::: DATA BLOCK

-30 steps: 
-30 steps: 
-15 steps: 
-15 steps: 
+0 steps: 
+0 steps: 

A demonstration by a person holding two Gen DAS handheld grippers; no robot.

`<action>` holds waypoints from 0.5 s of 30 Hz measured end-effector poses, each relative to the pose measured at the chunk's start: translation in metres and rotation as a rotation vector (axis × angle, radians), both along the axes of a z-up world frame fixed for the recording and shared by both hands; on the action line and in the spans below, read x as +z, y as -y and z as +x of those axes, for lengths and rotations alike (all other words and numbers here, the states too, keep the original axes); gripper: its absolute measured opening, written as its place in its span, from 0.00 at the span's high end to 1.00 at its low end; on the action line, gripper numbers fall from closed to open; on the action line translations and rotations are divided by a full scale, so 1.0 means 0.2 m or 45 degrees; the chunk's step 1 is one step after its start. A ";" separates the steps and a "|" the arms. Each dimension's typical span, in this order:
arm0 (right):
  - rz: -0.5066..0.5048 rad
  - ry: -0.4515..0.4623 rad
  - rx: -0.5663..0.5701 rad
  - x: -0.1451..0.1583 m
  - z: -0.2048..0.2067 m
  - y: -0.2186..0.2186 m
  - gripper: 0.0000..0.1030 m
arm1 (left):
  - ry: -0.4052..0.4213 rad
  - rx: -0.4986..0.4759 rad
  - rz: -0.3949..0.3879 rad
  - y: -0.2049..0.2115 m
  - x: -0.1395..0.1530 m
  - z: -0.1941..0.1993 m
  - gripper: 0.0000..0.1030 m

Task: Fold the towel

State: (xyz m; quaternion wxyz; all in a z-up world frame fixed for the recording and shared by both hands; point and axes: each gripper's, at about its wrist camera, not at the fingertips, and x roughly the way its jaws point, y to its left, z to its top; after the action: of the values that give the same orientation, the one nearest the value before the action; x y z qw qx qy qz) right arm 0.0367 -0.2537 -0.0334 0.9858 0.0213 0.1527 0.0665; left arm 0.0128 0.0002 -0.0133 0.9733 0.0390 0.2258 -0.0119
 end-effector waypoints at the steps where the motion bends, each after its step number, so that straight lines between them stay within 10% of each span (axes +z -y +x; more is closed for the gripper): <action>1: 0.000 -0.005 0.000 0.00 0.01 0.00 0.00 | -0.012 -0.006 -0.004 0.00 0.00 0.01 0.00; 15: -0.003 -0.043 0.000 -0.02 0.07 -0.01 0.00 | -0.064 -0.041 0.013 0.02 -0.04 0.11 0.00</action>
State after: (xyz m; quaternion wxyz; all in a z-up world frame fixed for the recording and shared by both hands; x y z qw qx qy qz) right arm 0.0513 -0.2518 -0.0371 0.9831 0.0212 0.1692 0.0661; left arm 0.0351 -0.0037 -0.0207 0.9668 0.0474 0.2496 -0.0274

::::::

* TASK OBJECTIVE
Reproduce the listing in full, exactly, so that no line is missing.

* ANSWER TO THIS TASK
-30 steps: 
-30 steps: 
-15 steps: 
-15 steps: 
+0 steps: 
+0 steps: 

A demonstration by a person holding two Gen DAS handheld grippers; no robot.

`<action>` holds waypoints from 0.5 s of 30 Hz measured end-effector poses, each relative to the pose measured at the chunk's start: translation in metres and rotation as a rotation vector (axis × angle, radians), both along the axes of a z-up world frame fixed for the recording and shared by both hands; on the action line and in the spans below, read x as +z, y as -y and z as +x of those axes, for lengths and rotations alike (all other words and numbers here, the states too, keep the original axes); gripper: its absolute measured opening, written as its place in its span, from 0.00 at the span's high end to 1.00 at its low end; on the action line, gripper numbers fall from closed to open; on the action line translations and rotations are divided by a full scale, so 1.0 means 0.2 m or 45 degrees; the chunk's step 1 is one step after its start. A ";" separates the steps and a "|" the arms. Each dimension's typical span, in this order:
arm0 (right):
  - rz: -0.5066..0.5048 rad
  - ry: -0.4515..0.4623 rad
  - rx: -0.5663..0.5701 rad
  - x: -0.1451..0.1583 m
  - z: -0.2048..0.2067 m
  - y: -0.2186..0.2186 m
  - gripper: 0.0000..0.1030 m
arm1 (left):
  - ry: -0.4052..0.4213 rad
  - rx: -0.4986..0.4759 rad
  - rz: -0.3949..0.3879 rad
  - y: -0.2049..0.2115 m
  - x: -0.1395..0.1530 m
  - z: -0.1941..0.1993 m
  - gripper: 0.0000..0.1030 m

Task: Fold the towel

State: (xyz m; quaternion wxyz; all in a z-up world frame fixed for the recording and shared by both hands; point and axes: each gripper's, at about its wrist camera, not at the fingertips, and x roughly the way its jaws point, y to its left, z to its top; after the action: of the values that give the same orientation, the one nearest the value before the action; x y z qw qx qy qz) right arm 0.0367 -0.2537 -0.0334 0.9858 0.0213 0.1527 0.0665; left arm 0.0128 0.0002 -0.0133 0.9733 0.0390 0.2258 -0.0119
 end-effector waypoints at the steps where the motion bends, each after its step number, so that straight lines between them stay within 10% of each span (axes +z -y +x; more is closed for the gripper): <action>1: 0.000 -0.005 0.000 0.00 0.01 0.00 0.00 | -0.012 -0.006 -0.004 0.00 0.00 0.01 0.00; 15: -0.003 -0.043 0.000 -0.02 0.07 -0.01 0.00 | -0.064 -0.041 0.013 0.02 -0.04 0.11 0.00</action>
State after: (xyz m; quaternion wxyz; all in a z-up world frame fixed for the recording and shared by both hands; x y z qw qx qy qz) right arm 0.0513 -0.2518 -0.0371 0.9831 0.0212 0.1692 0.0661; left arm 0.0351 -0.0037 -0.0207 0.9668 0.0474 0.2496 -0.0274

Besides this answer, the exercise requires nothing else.